Saved entries:
-- -- --
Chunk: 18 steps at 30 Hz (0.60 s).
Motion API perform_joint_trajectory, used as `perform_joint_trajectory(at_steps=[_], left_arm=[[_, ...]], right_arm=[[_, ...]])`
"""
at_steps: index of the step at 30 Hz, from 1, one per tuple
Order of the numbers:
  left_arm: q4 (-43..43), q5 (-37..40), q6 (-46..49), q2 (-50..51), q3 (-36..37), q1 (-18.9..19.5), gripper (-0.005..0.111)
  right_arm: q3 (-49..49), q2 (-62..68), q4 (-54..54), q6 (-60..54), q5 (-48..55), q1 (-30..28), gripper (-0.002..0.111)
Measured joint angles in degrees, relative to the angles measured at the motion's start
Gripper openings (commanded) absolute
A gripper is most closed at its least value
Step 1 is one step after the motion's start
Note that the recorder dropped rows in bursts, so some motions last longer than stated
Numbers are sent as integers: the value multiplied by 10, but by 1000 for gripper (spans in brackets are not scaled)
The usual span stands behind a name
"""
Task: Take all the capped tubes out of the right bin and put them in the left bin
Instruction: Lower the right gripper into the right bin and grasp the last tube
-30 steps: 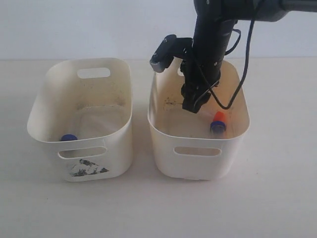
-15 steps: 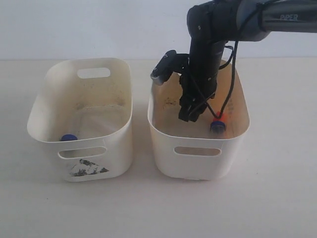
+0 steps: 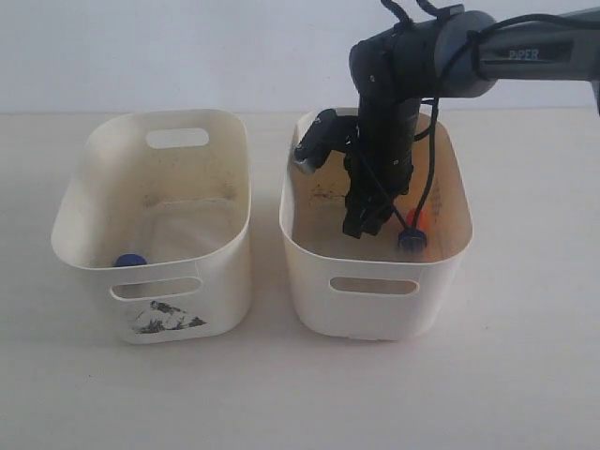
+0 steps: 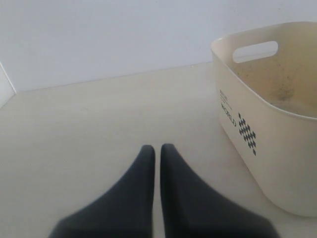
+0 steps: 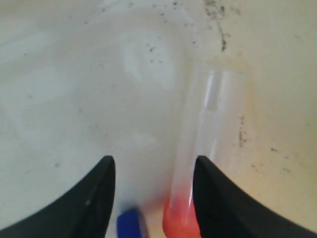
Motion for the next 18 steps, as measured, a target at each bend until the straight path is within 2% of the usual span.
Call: perform_joint_trajectory(at_steps=[8, 11, 12, 14, 16, 18], left_arm=[[0, 0, 0, 0, 0, 0, 4], [0, 0, 0, 0, 0, 0, 4], [0, 0, 0, 0, 0, 0, 4], [0, 0, 0, 0, 0, 0, 4], [0, 0, 0, 0, 0, 0, 4], [0, 0, 0, 0, 0, 0, 4]], right_arm=[[0, 1, -24, 31, -16, -2, 48], [0, 1, -24, 40, -20, -2, 62], [0, 1, -24, 40, -21, -2, 70], [0, 1, -24, 40, -22, -2, 74], [0, 1, -24, 41, -23, -2, 71], [0, 1, -24, 43, -23, -2, 62]])
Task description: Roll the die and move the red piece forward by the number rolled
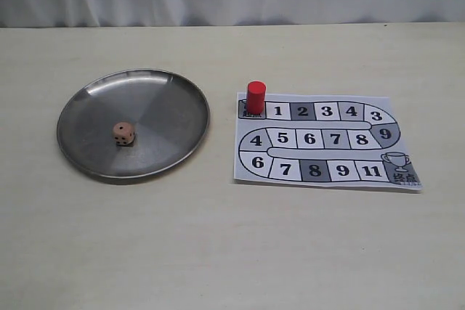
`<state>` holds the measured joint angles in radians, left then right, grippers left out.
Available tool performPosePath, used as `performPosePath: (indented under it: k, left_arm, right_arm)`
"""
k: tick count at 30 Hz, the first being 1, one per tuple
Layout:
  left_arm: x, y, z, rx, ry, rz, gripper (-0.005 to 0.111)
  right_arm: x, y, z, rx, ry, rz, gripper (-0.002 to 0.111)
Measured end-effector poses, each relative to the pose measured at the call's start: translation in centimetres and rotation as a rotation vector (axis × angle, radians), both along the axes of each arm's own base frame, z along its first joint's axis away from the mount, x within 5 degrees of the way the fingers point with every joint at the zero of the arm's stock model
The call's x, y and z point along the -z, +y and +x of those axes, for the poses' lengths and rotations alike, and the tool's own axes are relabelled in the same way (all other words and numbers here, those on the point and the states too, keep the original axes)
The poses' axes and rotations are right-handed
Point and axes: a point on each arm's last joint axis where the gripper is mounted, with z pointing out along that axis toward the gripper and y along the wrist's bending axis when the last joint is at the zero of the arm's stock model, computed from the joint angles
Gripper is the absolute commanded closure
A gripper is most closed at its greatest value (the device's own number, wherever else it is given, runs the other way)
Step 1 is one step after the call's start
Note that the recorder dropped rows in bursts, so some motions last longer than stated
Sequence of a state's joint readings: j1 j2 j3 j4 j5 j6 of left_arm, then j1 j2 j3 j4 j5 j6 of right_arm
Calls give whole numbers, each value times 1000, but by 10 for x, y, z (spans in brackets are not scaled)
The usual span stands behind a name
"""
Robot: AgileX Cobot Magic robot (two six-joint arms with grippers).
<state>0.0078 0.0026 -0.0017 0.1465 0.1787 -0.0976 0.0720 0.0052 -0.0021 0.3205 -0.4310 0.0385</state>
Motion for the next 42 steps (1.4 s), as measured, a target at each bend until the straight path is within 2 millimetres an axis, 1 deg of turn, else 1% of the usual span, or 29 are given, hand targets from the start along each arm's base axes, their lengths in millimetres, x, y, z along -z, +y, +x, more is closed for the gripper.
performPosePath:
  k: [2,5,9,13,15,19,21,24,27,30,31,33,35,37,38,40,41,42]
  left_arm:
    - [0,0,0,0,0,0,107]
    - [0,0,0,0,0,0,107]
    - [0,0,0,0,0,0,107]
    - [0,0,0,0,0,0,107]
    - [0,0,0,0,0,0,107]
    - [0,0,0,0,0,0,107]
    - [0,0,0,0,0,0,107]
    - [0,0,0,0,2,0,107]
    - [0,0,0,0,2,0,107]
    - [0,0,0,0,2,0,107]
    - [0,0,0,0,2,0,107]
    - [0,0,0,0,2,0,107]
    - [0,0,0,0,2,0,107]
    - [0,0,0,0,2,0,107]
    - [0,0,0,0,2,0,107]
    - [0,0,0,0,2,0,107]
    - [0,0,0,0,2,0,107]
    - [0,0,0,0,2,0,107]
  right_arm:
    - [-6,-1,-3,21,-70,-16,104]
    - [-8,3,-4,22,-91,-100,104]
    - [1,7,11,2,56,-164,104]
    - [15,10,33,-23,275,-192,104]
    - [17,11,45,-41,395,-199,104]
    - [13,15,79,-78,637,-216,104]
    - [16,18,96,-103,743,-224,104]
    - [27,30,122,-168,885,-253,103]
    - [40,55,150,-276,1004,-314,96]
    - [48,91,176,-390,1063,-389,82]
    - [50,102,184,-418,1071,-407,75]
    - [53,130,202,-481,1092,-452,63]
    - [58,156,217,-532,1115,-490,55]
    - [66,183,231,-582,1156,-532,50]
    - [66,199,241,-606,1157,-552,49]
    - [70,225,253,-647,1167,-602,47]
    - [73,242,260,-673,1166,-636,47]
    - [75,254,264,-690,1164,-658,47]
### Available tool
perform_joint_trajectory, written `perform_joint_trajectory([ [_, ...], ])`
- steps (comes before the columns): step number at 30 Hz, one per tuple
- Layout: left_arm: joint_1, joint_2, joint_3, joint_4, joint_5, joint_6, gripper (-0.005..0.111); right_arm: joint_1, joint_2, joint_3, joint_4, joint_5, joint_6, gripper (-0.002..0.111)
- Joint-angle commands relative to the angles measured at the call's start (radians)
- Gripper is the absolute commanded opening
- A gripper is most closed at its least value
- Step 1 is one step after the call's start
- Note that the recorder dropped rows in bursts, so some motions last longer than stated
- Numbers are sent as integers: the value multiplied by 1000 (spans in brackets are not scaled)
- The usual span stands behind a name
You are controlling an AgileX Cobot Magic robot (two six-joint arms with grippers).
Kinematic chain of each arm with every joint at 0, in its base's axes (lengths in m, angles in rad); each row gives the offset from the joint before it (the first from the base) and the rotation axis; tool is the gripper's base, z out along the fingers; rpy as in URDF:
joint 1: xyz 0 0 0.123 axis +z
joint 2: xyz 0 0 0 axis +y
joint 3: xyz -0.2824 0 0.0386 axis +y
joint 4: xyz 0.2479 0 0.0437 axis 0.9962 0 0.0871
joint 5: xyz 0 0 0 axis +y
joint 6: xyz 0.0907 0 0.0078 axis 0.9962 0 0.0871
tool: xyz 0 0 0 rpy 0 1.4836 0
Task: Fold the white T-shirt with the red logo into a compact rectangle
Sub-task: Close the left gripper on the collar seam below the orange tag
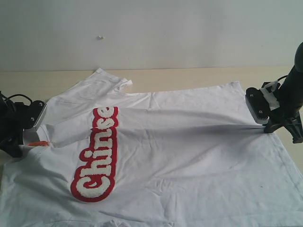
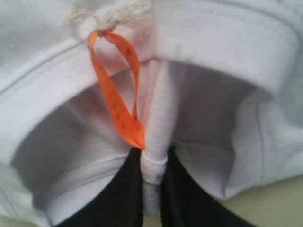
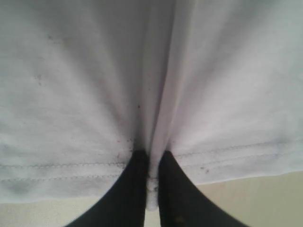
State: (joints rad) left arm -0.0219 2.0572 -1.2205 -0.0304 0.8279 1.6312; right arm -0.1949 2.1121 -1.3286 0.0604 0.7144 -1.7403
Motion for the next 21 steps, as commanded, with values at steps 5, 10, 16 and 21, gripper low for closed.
perform_joint_trajectory([
  [5, 2, 32, 25, 54, 11, -3, 0, -2, -12, 6, -7, 4, -1, 0],
  [10, 2, 32, 25, 54, 11, -17, 0, -2, -12, 6, -7, 4, -1, 0],
  [16, 2, 32, 25, 46, 9, -17, 0, -2, -12, 6, -7, 4, -1, 0],
  [21, 2, 32, 25, 47, 7, -17, 0, -2, -12, 6, -7, 4, -1, 0],
])
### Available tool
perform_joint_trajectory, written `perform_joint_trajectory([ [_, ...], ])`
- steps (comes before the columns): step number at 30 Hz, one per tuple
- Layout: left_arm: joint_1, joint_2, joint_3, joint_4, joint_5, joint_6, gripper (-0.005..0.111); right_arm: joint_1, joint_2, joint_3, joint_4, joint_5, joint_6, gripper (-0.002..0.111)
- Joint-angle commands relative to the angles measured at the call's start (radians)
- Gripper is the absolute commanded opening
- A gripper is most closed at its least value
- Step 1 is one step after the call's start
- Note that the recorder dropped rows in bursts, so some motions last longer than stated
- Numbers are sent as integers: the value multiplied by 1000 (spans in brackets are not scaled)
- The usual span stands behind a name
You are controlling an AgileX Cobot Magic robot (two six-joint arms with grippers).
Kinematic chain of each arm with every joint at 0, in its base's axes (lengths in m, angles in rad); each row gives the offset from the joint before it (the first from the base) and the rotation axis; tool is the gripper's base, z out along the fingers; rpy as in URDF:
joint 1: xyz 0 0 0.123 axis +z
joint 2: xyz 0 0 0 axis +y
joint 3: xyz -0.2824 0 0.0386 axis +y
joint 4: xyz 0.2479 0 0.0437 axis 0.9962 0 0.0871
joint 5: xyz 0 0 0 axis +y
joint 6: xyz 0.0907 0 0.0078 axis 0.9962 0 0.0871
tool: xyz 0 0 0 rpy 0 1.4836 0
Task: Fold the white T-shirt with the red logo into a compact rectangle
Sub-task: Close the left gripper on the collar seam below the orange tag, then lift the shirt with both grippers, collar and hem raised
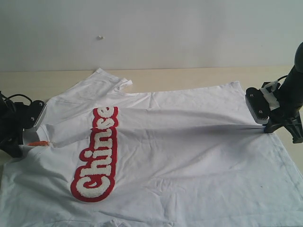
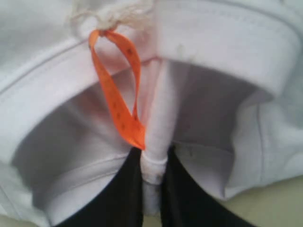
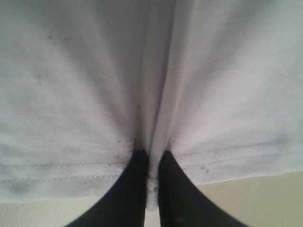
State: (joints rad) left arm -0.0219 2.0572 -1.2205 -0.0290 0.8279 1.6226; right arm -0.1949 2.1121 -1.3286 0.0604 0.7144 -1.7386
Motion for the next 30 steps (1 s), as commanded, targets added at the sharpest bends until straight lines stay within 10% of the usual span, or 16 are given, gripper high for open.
perform_joint_trajectory([
  [1, 2, 32, 25, 45, 5, -9, 0, -2, -12, 6, -7, 4, -2, 0],
  [30, 2, -149, 25, 41, -4, -174, 0, -2, -215, 6, 184, 107, 198, 0],
])
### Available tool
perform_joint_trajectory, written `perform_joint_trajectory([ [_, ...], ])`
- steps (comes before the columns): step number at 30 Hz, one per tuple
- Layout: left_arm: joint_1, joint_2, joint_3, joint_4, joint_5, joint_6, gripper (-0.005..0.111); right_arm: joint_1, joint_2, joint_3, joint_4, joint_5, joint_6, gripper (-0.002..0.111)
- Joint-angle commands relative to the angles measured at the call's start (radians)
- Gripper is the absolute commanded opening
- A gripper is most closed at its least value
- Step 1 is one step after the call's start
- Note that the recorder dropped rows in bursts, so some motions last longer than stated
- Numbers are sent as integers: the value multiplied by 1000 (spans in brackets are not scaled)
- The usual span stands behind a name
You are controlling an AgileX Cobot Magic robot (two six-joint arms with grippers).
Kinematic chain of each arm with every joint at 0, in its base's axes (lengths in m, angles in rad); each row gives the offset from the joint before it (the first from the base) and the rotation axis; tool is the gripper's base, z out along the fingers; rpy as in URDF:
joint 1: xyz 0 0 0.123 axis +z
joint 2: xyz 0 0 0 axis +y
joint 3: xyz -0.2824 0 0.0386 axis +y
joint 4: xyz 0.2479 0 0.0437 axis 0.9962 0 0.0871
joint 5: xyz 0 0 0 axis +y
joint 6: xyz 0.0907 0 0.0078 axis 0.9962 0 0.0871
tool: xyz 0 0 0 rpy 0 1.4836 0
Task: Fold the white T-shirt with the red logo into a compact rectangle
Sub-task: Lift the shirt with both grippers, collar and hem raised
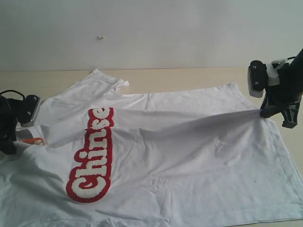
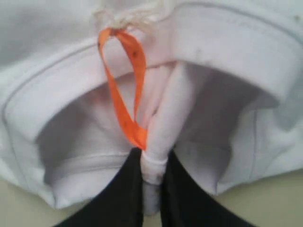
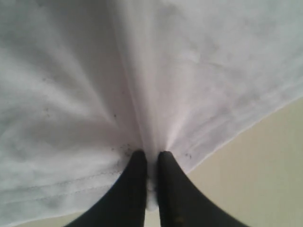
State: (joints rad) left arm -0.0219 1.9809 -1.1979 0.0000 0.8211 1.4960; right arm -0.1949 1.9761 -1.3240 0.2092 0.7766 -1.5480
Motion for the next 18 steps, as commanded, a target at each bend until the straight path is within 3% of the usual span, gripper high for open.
perform_joint_trajectory([
  [1, 2, -105, 2, 12, 6, -57, 0, -2, -115, 1, 49, 62, 10, 0],
  [9, 2, -274, 2, 24, 12, -117, 0, -2, -308, 1, 79, 89, 10, 0],
  [18, 2, -492, 2, 190, 4, -377, 0, -2, -543, 1, 16, 81, 76, 0],
])
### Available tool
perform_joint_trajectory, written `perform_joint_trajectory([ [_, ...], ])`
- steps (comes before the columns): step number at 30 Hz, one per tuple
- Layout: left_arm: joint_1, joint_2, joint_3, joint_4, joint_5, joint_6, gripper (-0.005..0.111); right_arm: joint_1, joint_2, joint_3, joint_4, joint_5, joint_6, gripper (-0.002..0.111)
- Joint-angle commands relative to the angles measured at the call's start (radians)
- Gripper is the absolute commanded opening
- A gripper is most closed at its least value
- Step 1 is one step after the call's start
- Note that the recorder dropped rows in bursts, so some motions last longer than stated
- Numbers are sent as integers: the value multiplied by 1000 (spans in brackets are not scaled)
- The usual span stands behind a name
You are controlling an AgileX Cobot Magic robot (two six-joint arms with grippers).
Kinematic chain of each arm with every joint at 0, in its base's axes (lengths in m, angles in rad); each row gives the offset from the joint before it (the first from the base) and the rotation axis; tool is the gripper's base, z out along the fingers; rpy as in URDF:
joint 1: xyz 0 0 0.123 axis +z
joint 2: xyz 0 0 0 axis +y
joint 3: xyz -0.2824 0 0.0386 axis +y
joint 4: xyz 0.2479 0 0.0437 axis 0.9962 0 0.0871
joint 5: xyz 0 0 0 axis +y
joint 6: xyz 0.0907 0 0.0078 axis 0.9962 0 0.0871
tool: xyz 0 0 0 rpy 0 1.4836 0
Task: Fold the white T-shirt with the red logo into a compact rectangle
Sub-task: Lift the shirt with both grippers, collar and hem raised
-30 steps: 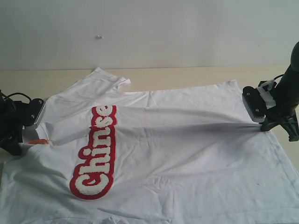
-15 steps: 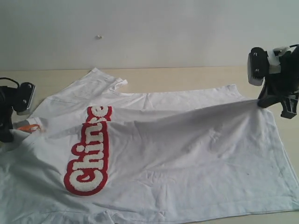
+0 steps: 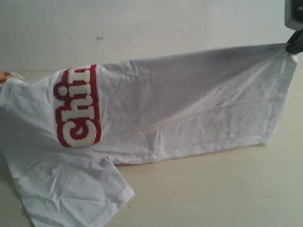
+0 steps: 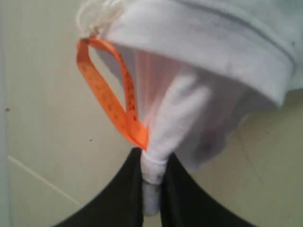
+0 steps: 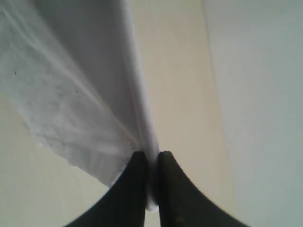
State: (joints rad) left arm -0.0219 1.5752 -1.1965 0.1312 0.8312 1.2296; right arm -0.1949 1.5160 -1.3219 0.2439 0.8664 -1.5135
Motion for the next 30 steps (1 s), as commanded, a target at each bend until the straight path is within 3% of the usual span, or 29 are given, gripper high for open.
perform_joint_trajectory([
  [1, 2, -110, 1, 59, -6, -121, 0, -2, -102, -1, -19, -9, 54, 0],
  [15, 2, -384, 1, 74, 40, -213, 0, -2, -299, -1, -17, -12, 262, 0],
  [19, 2, -444, 1, 102, 10, -273, 0, -2, -347, -1, 64, -40, 431, 0],
  [30, 2, -578, 1, 117, 23, -357, 0, -2, -455, -1, 97, 10, 525, 0],
])
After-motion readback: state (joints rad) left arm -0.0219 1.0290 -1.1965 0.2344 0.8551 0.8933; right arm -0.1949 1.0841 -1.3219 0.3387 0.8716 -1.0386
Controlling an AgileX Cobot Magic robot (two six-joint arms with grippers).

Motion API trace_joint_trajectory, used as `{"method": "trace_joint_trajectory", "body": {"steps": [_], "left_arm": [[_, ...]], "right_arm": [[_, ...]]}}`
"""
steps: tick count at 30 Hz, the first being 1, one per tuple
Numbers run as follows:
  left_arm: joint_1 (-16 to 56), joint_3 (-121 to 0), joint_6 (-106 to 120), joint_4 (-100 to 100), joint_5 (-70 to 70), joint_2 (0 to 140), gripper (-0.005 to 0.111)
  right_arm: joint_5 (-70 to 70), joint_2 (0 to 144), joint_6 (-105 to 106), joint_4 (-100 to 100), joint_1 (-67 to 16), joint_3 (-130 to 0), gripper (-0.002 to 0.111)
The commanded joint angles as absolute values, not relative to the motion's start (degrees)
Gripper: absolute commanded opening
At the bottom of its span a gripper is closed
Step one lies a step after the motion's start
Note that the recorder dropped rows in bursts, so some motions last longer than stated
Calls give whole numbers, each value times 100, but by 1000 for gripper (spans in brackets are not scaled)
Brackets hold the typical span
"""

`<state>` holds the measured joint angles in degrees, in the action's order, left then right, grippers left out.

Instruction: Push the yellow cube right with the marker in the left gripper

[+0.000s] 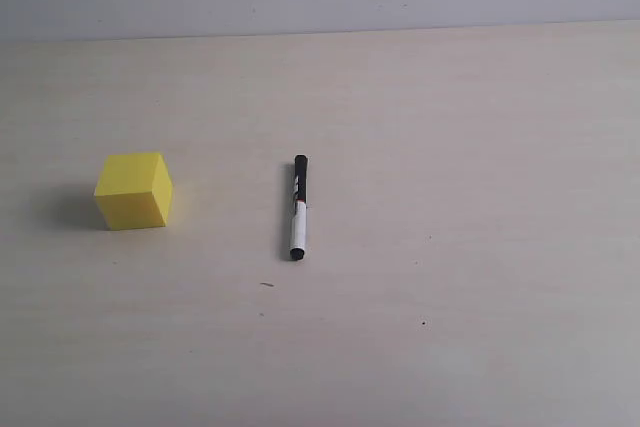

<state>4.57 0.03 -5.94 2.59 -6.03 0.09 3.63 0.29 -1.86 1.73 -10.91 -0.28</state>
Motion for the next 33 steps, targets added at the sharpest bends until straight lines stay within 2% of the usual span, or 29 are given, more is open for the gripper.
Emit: {"method": "trace_joint_trajectory", "body": {"steps": [1,10,15,25,29,33], "left_arm": [[458,0,-621,238,-540,0,0],[458,0,-724,225,-316,0,0],[458,0,-3202,-524,-199,0,0],[458,0,-3557,-512,1837,0,0],[458,-685,-3493,-35,1538,237,0],[458,-1675,-3459,797,1090,1163,0]], "right_arm": [[337,0,-172,160,-1062,0,0],[337,0,-172,160,-1062,0,0],[337,0,-172,160,-1062,0,0],[337,0,-172,160,-1062,0,0],[337,0,-172,160,-1062,0,0],[337,0,-172,160,-1062,0,0]]}}
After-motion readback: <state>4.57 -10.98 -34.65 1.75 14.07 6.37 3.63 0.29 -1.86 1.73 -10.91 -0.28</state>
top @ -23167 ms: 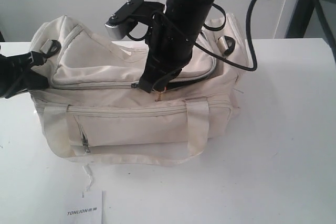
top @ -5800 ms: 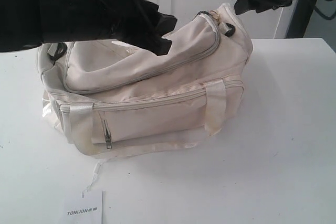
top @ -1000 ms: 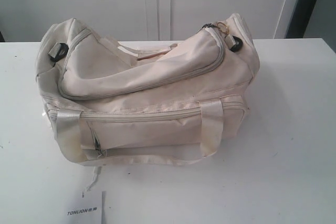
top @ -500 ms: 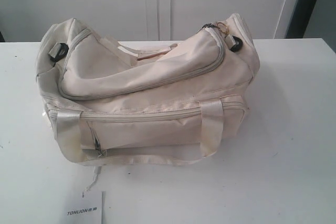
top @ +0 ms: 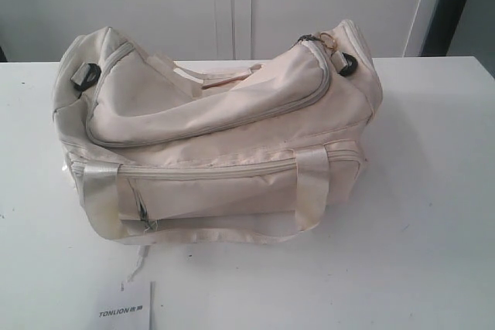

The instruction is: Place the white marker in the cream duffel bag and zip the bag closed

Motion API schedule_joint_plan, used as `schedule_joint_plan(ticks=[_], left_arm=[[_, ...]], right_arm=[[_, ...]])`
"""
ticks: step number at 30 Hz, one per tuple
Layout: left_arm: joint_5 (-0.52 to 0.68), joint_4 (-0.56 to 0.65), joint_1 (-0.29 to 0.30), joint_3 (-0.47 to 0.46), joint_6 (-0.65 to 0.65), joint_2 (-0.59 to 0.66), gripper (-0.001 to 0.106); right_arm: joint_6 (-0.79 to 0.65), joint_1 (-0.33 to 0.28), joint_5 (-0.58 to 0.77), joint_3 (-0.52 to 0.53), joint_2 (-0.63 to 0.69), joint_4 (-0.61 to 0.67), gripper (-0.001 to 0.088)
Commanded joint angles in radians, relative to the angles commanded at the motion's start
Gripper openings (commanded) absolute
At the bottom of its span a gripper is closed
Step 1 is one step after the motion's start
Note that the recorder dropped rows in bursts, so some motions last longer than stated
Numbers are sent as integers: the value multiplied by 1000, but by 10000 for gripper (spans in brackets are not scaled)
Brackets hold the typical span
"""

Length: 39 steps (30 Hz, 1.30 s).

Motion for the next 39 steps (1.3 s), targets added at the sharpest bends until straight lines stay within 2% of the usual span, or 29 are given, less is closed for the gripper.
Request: schedule_joint_plan(ticks=[6, 31, 39], left_arm=[[70, 0, 0, 1, -2, -6, 0], [67, 0, 0, 4, 11, -6, 0], [-9, -12, 0, 149, 7, -92, 0]], right_arm=[[0, 0, 22, 9, -15, 0, 0], [0, 0, 22, 9, -15, 2, 0], [0, 0, 22, 9, -15, 2, 0]])
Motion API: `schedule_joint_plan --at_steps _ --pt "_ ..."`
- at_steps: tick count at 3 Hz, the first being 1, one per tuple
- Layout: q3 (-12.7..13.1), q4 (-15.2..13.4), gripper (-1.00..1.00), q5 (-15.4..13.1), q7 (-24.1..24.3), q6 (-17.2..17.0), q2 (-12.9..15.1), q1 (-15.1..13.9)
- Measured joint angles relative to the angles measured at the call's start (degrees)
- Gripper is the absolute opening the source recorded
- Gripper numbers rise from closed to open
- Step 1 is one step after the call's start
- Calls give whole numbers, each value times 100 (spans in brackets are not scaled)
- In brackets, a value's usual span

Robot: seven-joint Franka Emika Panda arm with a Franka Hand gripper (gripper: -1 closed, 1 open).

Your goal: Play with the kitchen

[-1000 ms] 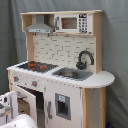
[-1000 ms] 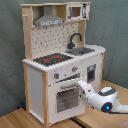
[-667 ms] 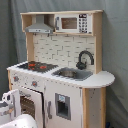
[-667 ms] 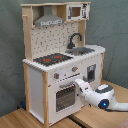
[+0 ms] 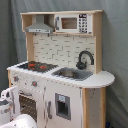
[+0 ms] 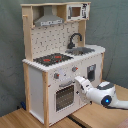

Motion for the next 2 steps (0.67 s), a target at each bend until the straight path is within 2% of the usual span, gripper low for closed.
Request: schedule_joint_plan --at_steps 2 --pt "-223 -636 100 -4 -325 -349 0 908"
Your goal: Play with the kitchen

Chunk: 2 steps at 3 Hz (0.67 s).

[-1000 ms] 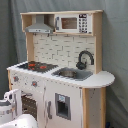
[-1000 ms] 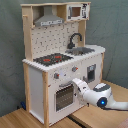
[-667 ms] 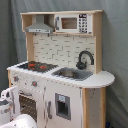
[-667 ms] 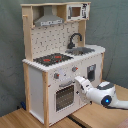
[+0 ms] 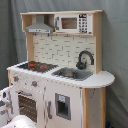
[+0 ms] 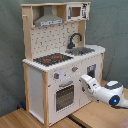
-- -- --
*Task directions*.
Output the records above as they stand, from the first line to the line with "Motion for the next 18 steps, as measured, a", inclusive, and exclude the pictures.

*Answer section*.
Chunk: 18 steps at 30 Hz (0.60 s).
Motion API perform_joint_trajectory, used as `perform_joint_trajectory(at_steps=[_], left_arm=[[_, ...]], right_arm=[[_, ...]])`
"""
at_steps: index of the step at 30 Hz, from 1, one per tuple
Order of the numbers:
  left_arm: q4 (-43..43), q5 (-37..40), q6 (-46..49), q2 (-50..51), q3 (-36..37), q1 (-18.9..19.5), gripper (-0.005..0.111)
  right_arm: q3 (-49..49), q2 (-62..68), q4 (-54..54), q6 (-60..54), q5 (-48..55), q1 (-30..28), gripper (-0.002..0.111)
Measured joint angles in degrees, relative to the angles measured at the motion's start
Gripper openings (commanded) absolute
A gripper is most closed at its least value
Step 1 is one step after the motion's start
Note that the recorder dropped rows in bursts, so some motions last longer than stated
Numbers are sent as integers: the value multiplied by 10, but by 1000 for gripper (spans in brackets are not scaled)
The usual span stands behind a name
"""
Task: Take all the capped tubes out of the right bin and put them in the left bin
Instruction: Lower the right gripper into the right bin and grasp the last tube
-30 steps: 
-15 steps: 
+0 steps: 
+0 steps: 
+0 steps: 
Motion for the next 18 steps, as measured, a target at each bend until the straight path is within 2% of the usual span.

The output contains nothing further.